▸ Exercise instructions: Scan the material for the word "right" and return every matching line.

--- Available data ---

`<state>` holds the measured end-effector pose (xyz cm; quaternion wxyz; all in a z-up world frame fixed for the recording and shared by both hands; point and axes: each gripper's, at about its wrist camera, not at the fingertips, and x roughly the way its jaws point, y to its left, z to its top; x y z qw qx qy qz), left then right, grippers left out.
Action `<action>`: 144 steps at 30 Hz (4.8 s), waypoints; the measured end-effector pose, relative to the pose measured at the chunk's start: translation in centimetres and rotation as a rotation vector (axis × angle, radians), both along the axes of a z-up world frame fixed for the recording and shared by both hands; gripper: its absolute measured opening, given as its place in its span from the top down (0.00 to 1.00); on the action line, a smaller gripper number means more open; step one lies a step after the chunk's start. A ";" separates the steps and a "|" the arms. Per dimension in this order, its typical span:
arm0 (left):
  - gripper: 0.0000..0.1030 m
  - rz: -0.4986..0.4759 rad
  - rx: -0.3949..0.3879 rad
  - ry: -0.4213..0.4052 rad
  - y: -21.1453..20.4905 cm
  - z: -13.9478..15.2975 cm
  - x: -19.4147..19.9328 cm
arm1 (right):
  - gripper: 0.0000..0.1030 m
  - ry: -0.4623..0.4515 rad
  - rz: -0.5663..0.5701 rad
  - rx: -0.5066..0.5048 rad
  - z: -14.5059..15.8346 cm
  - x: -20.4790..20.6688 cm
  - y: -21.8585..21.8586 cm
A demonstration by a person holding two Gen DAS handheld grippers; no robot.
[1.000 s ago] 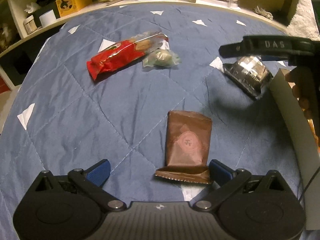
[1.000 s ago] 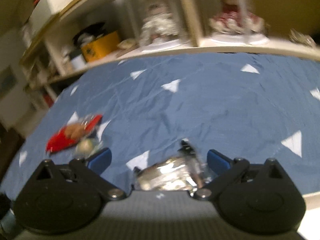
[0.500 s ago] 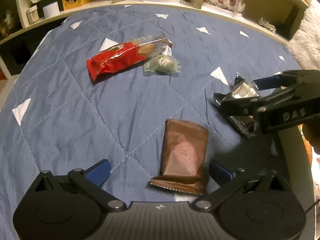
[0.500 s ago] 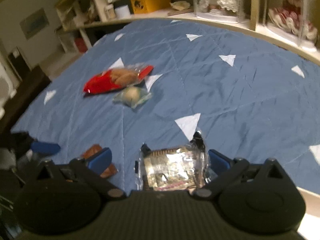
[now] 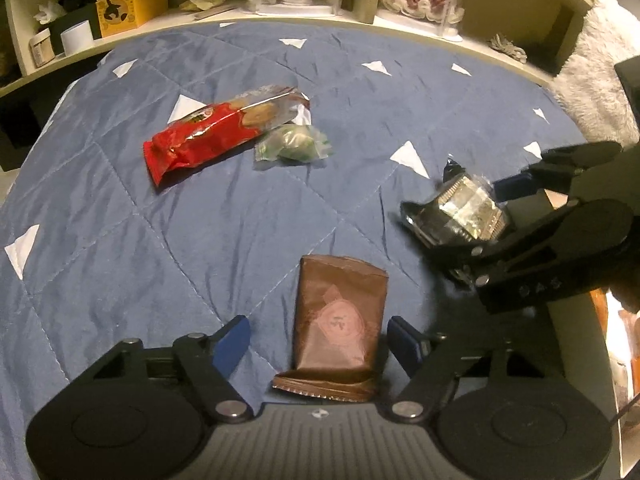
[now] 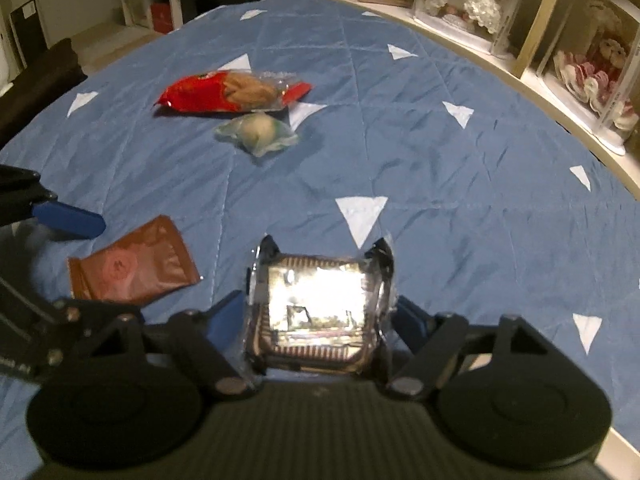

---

▸ The completed task:
`<state>` holds the measured end-effector pose (xyz cm; quaternion wxyz; all in a z-up world frame fixed for the recording and shared by both hands; point and axes: each gripper's, at about its wrist camera, not at the fingertips, and x roughly the way its jaws point, y to its left, z to its top; x y z qw qx qy qz), left then right, grippers left out.
arm1 (right):

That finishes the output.